Considering the 6 core W790 Xeon - am I crazy?

That’s a good question, I didn’t see any mention of redrivers in the W790 sage manual, but they are obviously there.

Looking at the SAGE’s PCB it looks like there are 12 redriver chips which coincide with the 2 lane chunks of BIOS redrivers available to tune:

looking at the ACE’s PCB it looks like it only has 4 redriver chips on it which would mean only 8 lanes on it have the ability to redrive the PCIe signal:

1 Like

Thanks for the quick reply. Hmmmm… I might’ve hoped that the U.2 connectors had redrivers, but given the positioning, very likely no such luck.

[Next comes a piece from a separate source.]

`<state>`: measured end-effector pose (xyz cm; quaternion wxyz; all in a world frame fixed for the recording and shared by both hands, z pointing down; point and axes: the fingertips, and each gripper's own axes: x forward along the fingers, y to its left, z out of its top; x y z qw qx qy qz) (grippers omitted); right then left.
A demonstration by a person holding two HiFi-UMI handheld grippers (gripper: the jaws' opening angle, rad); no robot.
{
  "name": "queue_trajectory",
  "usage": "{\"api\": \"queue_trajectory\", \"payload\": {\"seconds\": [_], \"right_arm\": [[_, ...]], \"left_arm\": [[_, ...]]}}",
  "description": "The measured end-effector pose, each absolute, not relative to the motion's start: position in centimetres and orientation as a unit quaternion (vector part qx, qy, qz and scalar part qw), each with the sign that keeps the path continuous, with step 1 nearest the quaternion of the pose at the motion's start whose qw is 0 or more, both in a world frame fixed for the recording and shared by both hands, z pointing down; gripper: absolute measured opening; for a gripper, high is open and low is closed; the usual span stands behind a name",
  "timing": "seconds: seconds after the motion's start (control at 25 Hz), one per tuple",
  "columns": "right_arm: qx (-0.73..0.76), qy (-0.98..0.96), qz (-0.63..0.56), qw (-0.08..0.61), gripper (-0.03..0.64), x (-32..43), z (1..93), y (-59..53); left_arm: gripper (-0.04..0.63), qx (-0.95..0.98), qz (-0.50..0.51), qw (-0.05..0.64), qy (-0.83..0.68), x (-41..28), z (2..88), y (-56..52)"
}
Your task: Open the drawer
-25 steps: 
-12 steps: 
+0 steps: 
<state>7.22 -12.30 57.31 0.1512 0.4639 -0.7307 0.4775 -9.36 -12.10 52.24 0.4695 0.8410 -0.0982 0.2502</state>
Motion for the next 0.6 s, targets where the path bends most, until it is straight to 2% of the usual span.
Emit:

fwiw on the SAGE the slimsas connectors will run a U.2 drive at PCIe 4.0 speeds without issue, at least with the microsata PCIe 4.0 rated slimsas>U.2 cable I have. Since the slimsas ports are off of the chipset they are limited to PCIe 4.0

2 Likes

You mentioned that in another thread that I started actually, now that I think about it: Connecting U.2 to W790 boards

That’s reassuring to know.

2 Likes

Can you provide the sources for your claims about emerald rapid having better idle performance?
I’m considering getting an w3 2423 plus board too because the setup i have right now (an 6800k + ASUS X99 DELUXE II) just pulls too much power on idle (board and cpu alone 57.9-62.9w (not optimized) when system reports <5% usage), obviously I’d like to prevent that for my next setup.
However I need a good amount of connectivity and while a modern ryzen could satisfy my needs for that right now I’m also considering adding a few things to the system in the future, so I’d exceed the 24/28 lanes one can get with a ryzen/even what i have right now. Besides the system mostly idles and I heard AMDs chiplet design really doesn’t help with idle power draw, no matter how efficient they are under load.
Since I don’t need a lot of performance 6 cores are totally fine and would I ever need an upgrade the platform offers up to 56 cores (probably quite cheap considering how the prices of other xeons developed).
So, the platform seems fitting for me (my avg. system load is 7%), as long as idle is good. If u got any other suggestions for a platform, I’m open to that, I just wasn’t able to find anything fitting my needs (as amds chiplets, missing features/connectivity on other older Intel platforms and missing information on idle power consumption are common and mostly conflict with my needs)

Why the W790 and not C741? I just saw, W790 is more expensive on the motherboard side (entrypoint), while C741 is more expensive on the CPU side (entrypoint), however in sum u get to the same price, but with more cores on the C741 (server, not workstation) side. And emerald rapid is already available for that.
Only reason I could see is that the workstation chip clocks/boosts higher, but please tell me if there are other things im forgetting here.
The serverchip actually looks more compelling to me, considering i get more cores and the more efficient and lower idle power drawing emerald rapid gen

It was mentioned in the ServeTheHome’s Emerald Rapids review that it has around ~100W less idle power consumption per socket than Sapphire Rapids.

STH mentioned at the end of that page that even though it’s not 100W as Intel claims, they do see around 160-180W lower power consumption with their unit (which translates to 80~90W saving per socket).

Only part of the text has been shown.